A ''subpoena ad testificandum'' is a court summons to appear and give oral testimony for use at a hearing or trial. The use of a writ for purposes of compelling testimony originated in the Ecclesiastical Courts of the High Middle Ages, especially in England. The use of the subpoena writ was gradually adopted over time by other courts in England and the European Continent.
==History==

The subpoena developed as a creative writ, the "writ subpoena", from the Court of Chancery. Writs of many kinds formed the essential parts of litigation. The primary function of a writ in the 13th and 14th centuries was to convey the king's commands to his officers and servants. It was irrelevant what the nature of those commands might be. The Register of Writs shows a large variety of writs to be administrative in nature, as opposed to judicial.

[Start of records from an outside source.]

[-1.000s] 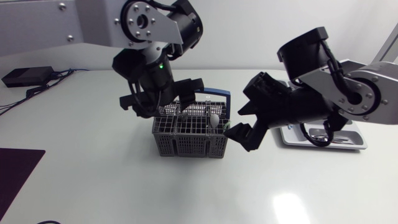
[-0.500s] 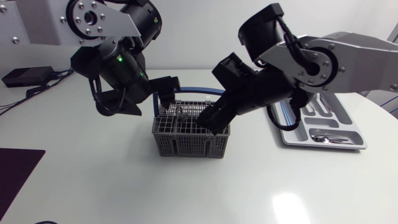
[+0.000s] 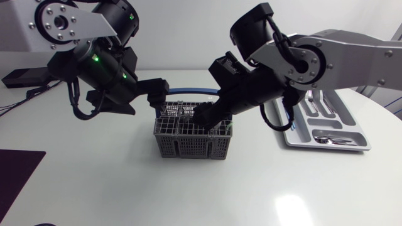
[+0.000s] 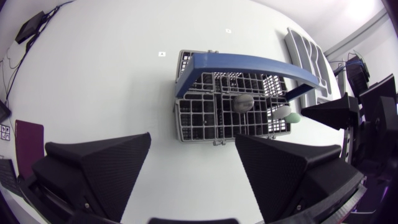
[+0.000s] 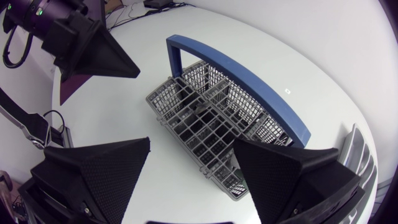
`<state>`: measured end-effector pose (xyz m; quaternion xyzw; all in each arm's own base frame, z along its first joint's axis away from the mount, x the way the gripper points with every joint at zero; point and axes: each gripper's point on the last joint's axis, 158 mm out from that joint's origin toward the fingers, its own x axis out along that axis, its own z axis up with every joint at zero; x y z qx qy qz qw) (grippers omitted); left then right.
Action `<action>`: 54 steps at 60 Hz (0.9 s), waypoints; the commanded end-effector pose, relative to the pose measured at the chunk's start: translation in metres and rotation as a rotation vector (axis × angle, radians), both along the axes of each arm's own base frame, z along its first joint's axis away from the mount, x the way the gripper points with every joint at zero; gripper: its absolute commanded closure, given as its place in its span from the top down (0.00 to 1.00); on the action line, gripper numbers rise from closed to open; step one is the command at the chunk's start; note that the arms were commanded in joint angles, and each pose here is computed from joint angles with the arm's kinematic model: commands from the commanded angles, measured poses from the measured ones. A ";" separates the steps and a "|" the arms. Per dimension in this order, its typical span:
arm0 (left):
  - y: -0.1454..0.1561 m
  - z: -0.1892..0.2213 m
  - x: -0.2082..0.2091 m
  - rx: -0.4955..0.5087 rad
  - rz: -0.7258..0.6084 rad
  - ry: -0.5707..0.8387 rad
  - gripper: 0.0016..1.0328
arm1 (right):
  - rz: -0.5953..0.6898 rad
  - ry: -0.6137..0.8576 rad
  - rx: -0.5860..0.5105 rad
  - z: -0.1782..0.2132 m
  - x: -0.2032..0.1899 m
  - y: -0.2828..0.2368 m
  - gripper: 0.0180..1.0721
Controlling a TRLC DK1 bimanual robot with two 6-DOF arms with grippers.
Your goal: Unload the cutlery basket into the drawer organizer.
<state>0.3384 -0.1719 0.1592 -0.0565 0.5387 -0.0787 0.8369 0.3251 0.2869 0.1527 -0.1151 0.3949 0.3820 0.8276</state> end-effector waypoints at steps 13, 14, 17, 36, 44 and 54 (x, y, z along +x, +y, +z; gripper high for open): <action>0.013 -0.005 -0.004 0.035 -0.148 -0.047 0.95 | -0.107 0.127 0.033 -0.017 0.005 0.016 0.95; 0.013 -0.005 -0.004 0.034 -0.154 -0.050 0.95 | -0.114 0.136 0.034 -0.018 0.005 0.016 0.95; 0.014 -0.006 -0.004 0.039 -0.178 -0.057 0.95 | -0.131 0.155 0.046 -0.018 0.005 0.017 0.95; 0.011 -0.018 -0.012 0.066 -0.378 -0.079 0.95 | -0.235 0.267 0.050 -0.041 0.013 0.022 0.95; 0.013 -0.022 -0.012 0.087 -0.428 -0.116 0.95 | -0.275 0.301 0.116 -0.041 0.011 0.033 0.95; 0.017 -0.025 -0.011 0.105 -0.456 -0.148 0.95 | -0.331 0.324 0.230 -0.027 0.018 0.033 0.95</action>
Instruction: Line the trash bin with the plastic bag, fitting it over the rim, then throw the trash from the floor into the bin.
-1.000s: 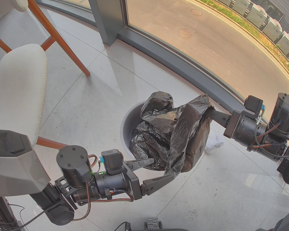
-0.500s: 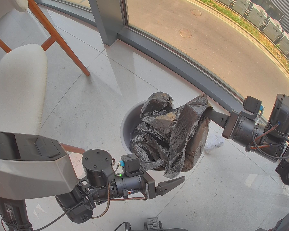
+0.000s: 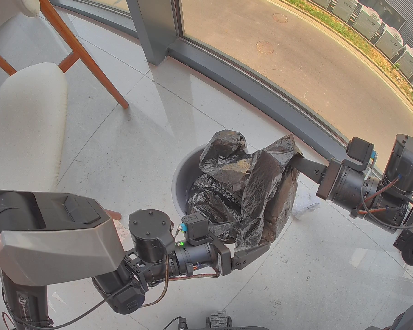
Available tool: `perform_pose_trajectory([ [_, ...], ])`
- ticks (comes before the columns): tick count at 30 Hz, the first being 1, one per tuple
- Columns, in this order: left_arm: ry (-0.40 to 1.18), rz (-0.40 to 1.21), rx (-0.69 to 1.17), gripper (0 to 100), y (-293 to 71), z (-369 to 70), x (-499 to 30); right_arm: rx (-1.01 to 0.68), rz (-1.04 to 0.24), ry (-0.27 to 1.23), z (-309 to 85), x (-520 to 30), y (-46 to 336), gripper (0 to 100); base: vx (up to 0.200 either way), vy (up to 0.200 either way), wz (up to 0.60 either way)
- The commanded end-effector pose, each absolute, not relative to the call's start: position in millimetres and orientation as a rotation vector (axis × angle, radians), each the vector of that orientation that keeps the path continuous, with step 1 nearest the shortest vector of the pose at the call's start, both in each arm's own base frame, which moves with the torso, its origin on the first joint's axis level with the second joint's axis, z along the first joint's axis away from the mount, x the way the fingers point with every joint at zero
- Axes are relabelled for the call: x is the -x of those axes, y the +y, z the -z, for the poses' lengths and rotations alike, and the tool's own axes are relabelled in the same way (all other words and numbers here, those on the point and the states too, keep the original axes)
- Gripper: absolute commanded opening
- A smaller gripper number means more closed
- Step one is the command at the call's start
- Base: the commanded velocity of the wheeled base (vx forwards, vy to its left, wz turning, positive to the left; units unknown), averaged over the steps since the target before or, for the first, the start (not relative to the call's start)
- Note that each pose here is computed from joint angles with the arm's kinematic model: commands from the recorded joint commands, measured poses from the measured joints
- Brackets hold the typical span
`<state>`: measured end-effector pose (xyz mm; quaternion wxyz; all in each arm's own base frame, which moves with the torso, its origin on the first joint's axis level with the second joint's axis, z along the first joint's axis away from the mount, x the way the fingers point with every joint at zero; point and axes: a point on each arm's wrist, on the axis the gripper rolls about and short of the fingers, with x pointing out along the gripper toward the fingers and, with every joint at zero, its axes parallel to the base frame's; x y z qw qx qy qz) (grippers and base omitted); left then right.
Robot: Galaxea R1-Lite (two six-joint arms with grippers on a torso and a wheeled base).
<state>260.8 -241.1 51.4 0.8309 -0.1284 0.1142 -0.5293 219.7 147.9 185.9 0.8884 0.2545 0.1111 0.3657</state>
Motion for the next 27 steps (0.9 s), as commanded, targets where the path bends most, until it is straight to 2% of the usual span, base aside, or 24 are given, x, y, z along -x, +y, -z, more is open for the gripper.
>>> perform_pose_trajectory([
  [1,0.221,1.126,0.276,100,-244,-51,-264,-0.527,-0.776,0.235,-186,-217,151,0,0.0,0.0,0.0],
  [8,0.207,1.128,0.275,100,-249,-49,-268,-0.524,-0.795,0.248,-184,-214,156,0,0.0,0.0,0.0],
  [9,0.214,1.127,0.271,0,-248,-47,-268,-0.524,-0.796,0.245,-185,-214,156,0,0.0,0.0,0.0],
  [20,0.211,1.117,0.272,0,-244,-49,-269,-0.528,-0.756,0.235,-184,-221,149,0,0.0,0.0,0.0],
  [27,0.246,1.125,0.426,0,-219,-90,-246,-0.519,-0.713,0.256,-175,-233,144,0,0.0,0.0,0.0],
])
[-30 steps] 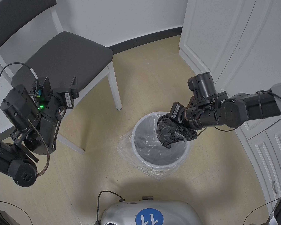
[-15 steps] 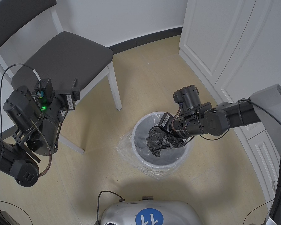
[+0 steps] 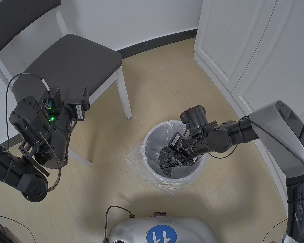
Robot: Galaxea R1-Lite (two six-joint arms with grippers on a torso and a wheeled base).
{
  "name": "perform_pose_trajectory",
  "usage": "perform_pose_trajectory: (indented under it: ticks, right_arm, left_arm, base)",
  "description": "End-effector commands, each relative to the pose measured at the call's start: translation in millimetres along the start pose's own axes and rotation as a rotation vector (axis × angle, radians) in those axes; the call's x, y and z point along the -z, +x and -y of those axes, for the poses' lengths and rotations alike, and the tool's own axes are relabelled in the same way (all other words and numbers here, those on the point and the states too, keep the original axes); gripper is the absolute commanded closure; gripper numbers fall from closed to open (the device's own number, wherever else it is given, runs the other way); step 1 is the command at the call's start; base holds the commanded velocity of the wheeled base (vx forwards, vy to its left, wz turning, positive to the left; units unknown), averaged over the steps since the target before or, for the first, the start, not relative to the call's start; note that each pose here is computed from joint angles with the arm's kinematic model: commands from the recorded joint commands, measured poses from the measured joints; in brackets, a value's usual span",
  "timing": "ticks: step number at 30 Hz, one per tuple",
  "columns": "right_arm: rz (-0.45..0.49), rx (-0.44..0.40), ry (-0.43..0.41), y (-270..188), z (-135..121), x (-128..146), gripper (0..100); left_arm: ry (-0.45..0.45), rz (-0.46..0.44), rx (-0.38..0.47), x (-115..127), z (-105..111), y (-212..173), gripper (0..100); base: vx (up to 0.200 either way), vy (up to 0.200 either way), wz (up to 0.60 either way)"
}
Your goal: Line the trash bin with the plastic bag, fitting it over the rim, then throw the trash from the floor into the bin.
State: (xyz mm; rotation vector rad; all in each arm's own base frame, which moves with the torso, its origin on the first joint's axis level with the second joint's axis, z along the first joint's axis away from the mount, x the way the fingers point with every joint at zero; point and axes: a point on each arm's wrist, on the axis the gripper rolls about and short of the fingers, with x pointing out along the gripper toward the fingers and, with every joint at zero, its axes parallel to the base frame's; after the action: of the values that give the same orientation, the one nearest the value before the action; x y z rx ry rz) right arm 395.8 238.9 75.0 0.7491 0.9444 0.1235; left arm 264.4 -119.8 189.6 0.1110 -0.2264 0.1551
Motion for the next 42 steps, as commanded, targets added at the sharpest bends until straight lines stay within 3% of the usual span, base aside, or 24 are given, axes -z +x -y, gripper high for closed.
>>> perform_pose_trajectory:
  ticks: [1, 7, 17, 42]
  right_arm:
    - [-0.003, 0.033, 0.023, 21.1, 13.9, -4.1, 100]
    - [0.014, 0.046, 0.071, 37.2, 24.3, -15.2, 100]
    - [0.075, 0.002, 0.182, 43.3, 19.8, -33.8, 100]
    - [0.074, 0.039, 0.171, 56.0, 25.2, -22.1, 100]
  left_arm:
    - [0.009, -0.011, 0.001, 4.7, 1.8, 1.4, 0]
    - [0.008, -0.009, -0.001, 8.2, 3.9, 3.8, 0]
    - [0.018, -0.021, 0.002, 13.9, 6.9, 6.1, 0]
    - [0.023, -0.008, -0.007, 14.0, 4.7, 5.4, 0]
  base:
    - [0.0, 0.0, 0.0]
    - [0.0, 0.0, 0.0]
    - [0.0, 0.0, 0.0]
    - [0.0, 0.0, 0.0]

These former writs acquired the name prerogative writs in the 17th and 18th centuries. Prerogative writs that have survived into modern law are the writ of mandamus and writ of certiorari. The medieval writ of prohibition played an important part in the conflict between the church and state in England. The writ was also used in the courts of admiralty and local courts. It has survived in relative obscurity in United States law. The writ subpoena began to be attached to a wide variety of writs in the 14th century. These were an invention of the Court of Equity, which were a part of Chancery. Thus, "subpoena" was a product of the Ecclesiastical Courts in England. The commonest writ from this era was the ''Praecipe quod reddat'' ("You are commanded to return (misappropriated good or land )"). To these were often added the phrase ''sub poena'' ("under penalty").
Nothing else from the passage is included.